Fortunately this is actually really easy to improve as the good folks at Google have thought about this problem and come up with an improved way of dealing with this:

The bezel swipe causes to drawer to open, and it can be swiped away as before, but if the drawer is already open and the user performs a second bezel swipe gesture then the system back behaviour will be triggered. While this isn’t perfect, because it doesn’t feel immediately intuitive, it’s quite an easy behaviour for users to discover if they are already using bezel swipes, so they will be able to learn this behaviour quite quickly. It is also worth remembering that swiping from the right edge will still trigger the system “back”.

This behaviour has been included in the DrawerLayout support library version 1.1.0-alpha01 and we can get it for free just by including the appropriate dependency:

dependencies {
    implementation"org.jetbrains.kotlin:kotlin-stdlib-jdk7:$kotlin_version"
    implementation 'androidx.appcompat:appcompat:1.1.0-alpha05'
    implementation 'com.google.android.material:material:1.0.0'
    implementation 'androidx.core:core-ktx:1.2.0-alpha01'
    implementation 'androidx.constraintlayout:constraintlayout:2.0.0-beta1'
    implementation 'androidx.navigation:navigation-fragment:2.0.0'
    implementation 'androidx.navigation:navigation-ui:2.0.0'
    implementation 'androidx.navigation:navigation-fragment-ktx:2.0.0'
    implementation 'androidx.navigation:navigation-ui-ktx:2.0.0'
    implementation 'androidx.lifecycle:lifecycle-extensions:2.0.0'
    implementation 'androidx.drawerlayout:drawerlayout:1.1.0-alpha01'
}

Often DrawerLayout is an implicit dependency of other support libraries you might be using so, if you do not already have an explicit dependency upon it in your build.gradle adding one will force all of these implicit dependencies to use the version that you specify, so you can get this new behaviour across the entire app by adding this one dependency.

That’s fine if we’re using DrawerLayout but what should we do if we have another control where we wish to handle an edge gesture? This is actually quite straightforward, as well – we can inform the system of any edge regions where we want to disable the system gestures with a call to View#setSystemGestureExclusionRects() which has also been added to ViewCompat.

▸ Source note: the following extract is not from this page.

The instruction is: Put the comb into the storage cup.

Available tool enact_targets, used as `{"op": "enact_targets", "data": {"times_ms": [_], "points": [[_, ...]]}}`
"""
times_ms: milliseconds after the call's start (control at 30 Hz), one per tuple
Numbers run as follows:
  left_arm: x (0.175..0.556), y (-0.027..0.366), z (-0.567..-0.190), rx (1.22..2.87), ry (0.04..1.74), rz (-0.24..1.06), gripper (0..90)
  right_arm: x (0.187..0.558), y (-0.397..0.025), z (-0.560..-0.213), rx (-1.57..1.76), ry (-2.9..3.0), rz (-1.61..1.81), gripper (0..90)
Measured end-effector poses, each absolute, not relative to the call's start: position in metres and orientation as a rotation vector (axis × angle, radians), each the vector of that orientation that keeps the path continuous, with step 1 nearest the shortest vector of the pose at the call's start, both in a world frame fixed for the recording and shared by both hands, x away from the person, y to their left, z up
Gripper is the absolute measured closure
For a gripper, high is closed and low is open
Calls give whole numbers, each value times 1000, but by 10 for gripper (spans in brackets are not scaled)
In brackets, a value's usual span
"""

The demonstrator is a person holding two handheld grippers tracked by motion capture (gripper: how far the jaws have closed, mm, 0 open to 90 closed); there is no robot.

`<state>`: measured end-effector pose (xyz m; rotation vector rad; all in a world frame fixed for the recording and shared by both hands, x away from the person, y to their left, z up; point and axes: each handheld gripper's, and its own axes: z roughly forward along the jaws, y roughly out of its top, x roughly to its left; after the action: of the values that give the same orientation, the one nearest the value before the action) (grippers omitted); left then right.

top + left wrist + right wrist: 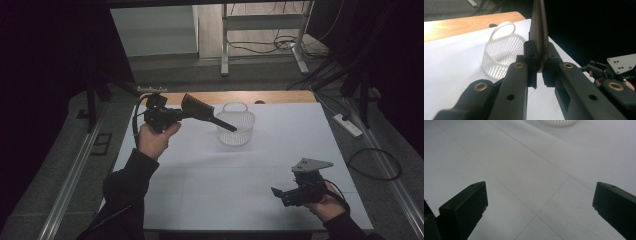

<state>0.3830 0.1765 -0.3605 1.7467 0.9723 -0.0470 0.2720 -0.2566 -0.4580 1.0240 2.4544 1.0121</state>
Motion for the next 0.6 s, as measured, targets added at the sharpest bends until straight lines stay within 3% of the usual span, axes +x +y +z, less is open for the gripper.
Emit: {"op": "enact_targets", "data": {"times_ms": [600], "points": [[407, 165, -364, 1753, 1010, -38, 828, 262, -281, -456, 1168, 2393, 1008, 0]]}}
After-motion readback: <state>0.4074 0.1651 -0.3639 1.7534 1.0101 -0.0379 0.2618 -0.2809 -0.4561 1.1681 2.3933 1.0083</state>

Here’s a very basic custom View:

lass MyCustomView @JvmOverloads constructor(
    context: Context,
    attrs: AttributeSet? = null,
    defStyleAttr: Int = 0
) : View(context, attrs, defStyleAttr) {}

We add this to our layout so that it covers the top quarter:





    

    


We can see how the back gesture is handled by the system:

If we bezel swipe either inside the bounds of our custom view, or outside it, we see the back arrow appear.

But we can alter our custom view to exclude its own bounds from the system gesture handling:

class MyCustomView @JvmOverloads constructor(
    context: Context,
    attrs: AttributeSet? = null,
    defStyleAttr: Int = 0
) : View(context, attrs, defStyleAttr) {

    private val boundingBox: Rect = Rect()
    private val exclusions = listOf(boundingBox)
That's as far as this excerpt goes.